Optimal Binning

Making a histogram out of some data is one of those things that sounds really straightforward at first and gets progressively more complicated the more you think about it. Defining things clearly, lets say we have a vector, $x$, of $n$ observations, and we want to break up the number line into a series of buckets and count up how many $x$’s fall in each one. How would we do that?

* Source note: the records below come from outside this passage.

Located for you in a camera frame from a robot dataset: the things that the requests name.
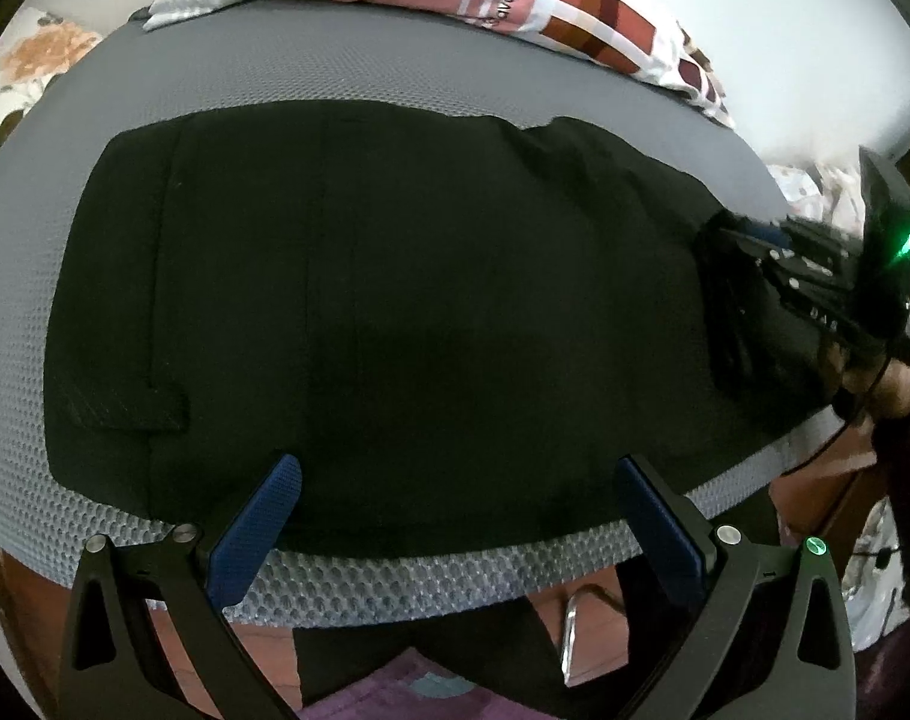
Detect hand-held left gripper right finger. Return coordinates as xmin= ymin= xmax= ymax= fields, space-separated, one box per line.
xmin=615 ymin=454 xmax=857 ymax=720

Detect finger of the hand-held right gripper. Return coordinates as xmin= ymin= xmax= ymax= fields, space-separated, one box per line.
xmin=713 ymin=211 xmax=864 ymax=275
xmin=755 ymin=255 xmax=900 ymax=365

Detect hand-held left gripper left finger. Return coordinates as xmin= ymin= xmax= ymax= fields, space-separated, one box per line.
xmin=56 ymin=452 xmax=304 ymax=720

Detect black pants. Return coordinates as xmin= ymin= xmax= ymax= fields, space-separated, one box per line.
xmin=44 ymin=99 xmax=847 ymax=560

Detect person's right hand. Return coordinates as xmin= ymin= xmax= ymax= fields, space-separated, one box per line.
xmin=818 ymin=337 xmax=910 ymax=421

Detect white patterned cloth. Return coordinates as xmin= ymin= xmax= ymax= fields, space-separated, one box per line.
xmin=768 ymin=161 xmax=870 ymax=242
xmin=836 ymin=499 xmax=910 ymax=653

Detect chrome metal tube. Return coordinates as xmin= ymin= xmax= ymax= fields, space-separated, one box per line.
xmin=561 ymin=583 xmax=624 ymax=687

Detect purple patterned cloth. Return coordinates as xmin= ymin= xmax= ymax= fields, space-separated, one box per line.
xmin=303 ymin=649 xmax=576 ymax=720

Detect pink plaid blanket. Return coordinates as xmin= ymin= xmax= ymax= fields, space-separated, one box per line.
xmin=241 ymin=0 xmax=737 ymax=128

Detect grey mesh mat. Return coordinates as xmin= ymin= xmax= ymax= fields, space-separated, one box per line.
xmin=0 ymin=0 xmax=795 ymax=627

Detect floral cushion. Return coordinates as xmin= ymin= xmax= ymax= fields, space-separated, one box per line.
xmin=0 ymin=7 xmax=105 ymax=188

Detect black cable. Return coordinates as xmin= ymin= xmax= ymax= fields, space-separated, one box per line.
xmin=780 ymin=356 xmax=894 ymax=477

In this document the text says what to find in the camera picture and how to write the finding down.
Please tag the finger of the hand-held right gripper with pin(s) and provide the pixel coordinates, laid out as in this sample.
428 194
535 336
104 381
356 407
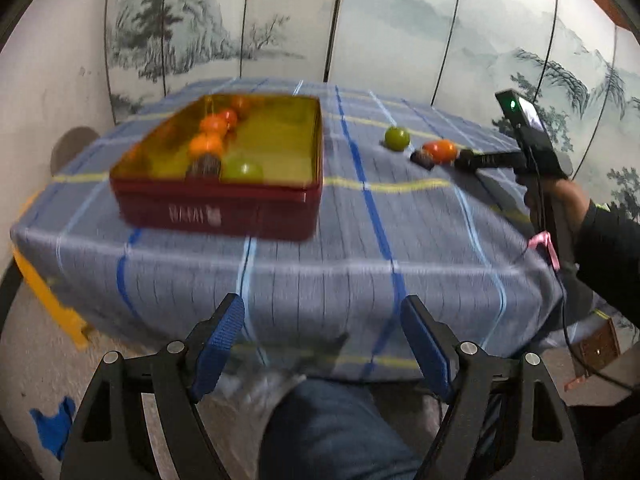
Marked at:
424 158

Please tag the yellow plastic stool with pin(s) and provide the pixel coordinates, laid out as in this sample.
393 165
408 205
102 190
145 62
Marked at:
55 305

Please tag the large orange tangerine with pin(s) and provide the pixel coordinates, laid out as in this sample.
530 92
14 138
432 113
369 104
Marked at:
206 145

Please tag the red tin box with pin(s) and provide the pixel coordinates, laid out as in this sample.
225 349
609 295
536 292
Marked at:
215 215

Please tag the person's leg in jeans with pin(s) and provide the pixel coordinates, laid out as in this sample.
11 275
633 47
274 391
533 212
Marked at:
340 430

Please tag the blue plaid tablecloth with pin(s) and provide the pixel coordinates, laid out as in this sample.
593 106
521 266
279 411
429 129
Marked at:
310 270

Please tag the painted folding screen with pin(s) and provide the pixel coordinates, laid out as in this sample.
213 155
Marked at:
390 10

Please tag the person's right forearm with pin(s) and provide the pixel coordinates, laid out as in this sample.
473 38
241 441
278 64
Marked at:
610 245

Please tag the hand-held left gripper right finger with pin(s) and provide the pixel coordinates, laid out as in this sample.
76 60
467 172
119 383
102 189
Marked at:
425 345

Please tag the small green tomato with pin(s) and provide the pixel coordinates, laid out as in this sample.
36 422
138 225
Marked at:
242 171

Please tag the red tomato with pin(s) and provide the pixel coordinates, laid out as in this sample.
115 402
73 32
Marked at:
440 151
228 118

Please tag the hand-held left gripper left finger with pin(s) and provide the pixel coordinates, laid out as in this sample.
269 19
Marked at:
217 345

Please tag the person's right hand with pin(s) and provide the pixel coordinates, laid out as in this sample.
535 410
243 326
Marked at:
570 200

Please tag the brown wooden frame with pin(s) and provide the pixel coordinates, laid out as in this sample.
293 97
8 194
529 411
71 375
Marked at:
597 347

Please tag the pink ribbon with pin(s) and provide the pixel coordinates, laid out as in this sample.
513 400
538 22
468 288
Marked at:
544 242

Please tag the dark passion fruit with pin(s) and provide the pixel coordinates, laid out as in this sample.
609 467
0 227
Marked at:
202 167

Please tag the large green tomato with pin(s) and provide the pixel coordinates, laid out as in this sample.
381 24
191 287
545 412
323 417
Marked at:
397 138

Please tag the blue cloth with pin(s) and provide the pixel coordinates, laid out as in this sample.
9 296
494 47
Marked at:
52 427

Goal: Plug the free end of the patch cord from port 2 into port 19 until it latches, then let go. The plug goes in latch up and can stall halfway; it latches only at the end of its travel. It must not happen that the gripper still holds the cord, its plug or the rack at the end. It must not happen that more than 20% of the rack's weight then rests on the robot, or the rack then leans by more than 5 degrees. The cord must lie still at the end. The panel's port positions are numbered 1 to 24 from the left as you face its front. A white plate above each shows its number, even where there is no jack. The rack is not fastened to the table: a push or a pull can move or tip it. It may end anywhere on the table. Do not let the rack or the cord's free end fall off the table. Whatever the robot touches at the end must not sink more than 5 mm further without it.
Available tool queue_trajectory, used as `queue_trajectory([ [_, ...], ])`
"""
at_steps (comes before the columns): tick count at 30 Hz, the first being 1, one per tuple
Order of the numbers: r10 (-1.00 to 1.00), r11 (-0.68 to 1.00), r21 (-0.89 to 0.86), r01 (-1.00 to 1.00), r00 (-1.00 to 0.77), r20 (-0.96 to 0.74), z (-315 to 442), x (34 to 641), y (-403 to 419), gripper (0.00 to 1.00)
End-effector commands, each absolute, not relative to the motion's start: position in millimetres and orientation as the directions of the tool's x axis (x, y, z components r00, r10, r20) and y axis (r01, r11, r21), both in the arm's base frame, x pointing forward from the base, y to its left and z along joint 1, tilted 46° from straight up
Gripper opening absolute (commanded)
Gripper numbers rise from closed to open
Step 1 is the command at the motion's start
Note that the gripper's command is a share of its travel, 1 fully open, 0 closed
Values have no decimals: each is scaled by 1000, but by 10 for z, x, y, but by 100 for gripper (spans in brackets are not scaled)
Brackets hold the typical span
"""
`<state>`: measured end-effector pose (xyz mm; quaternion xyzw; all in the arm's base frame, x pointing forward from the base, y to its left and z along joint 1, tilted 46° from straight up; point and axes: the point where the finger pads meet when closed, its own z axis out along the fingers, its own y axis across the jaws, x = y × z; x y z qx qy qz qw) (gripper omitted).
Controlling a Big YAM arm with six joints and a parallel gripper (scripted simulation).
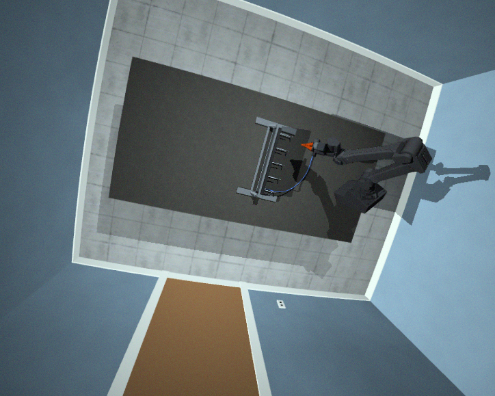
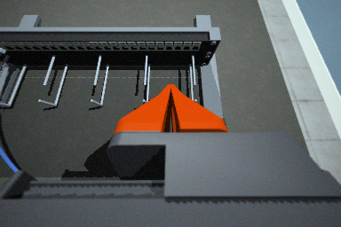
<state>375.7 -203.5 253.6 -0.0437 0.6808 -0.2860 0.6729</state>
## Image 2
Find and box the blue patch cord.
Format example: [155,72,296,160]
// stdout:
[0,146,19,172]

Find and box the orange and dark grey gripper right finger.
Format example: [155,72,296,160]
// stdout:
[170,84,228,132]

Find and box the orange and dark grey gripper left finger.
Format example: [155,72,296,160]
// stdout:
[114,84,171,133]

The first thing you’d probably do is create $k$-evenly spaced bins but this brings up an immediate issue, what value should we choose for $k$? It’s clear that the best $k$ (whatever that means) will be different for different data sets, so what do we go with? There are a couple of heuristics to the rescue here, and if you call np.histogram you’ll end up employing one of the following. The simplest is Sturges’ formula, which sets $k$ to be:

\[k = \lceil \log_2 n\rceil + 1\]

Since this is solely a function of the number of data points it’s not very useful in the case that $n$ is small, it’ll bin really coarsely. A slightly more complicated, and slightly cleverer choice is given by the Freedman-Diaconis Rule:

\[h = 2 \frac{\rm{IQR}(x)}{n^{1/3}}\]

where $h$ is the width of the bins, and IQR is the interquartile range of x, i.e. the distance between the 25th and the 75th percentiles, the range into which the middle half of the data fall. This seems like a sensible quantity to have in an equation like this, and it turns out to be quite useful, even giving us some guarantees about the sensitivity of this binning to outliers. As I said, if you’re using np.histogram you’re getting one or the other of these, whichever gives more bins. Most people would be happy enough with that but it does seem like we’re leaving the table a little early here, surely we can do better than these fairly simple approaches. For instance maybe we can vary not just the number of bins but also their sizes.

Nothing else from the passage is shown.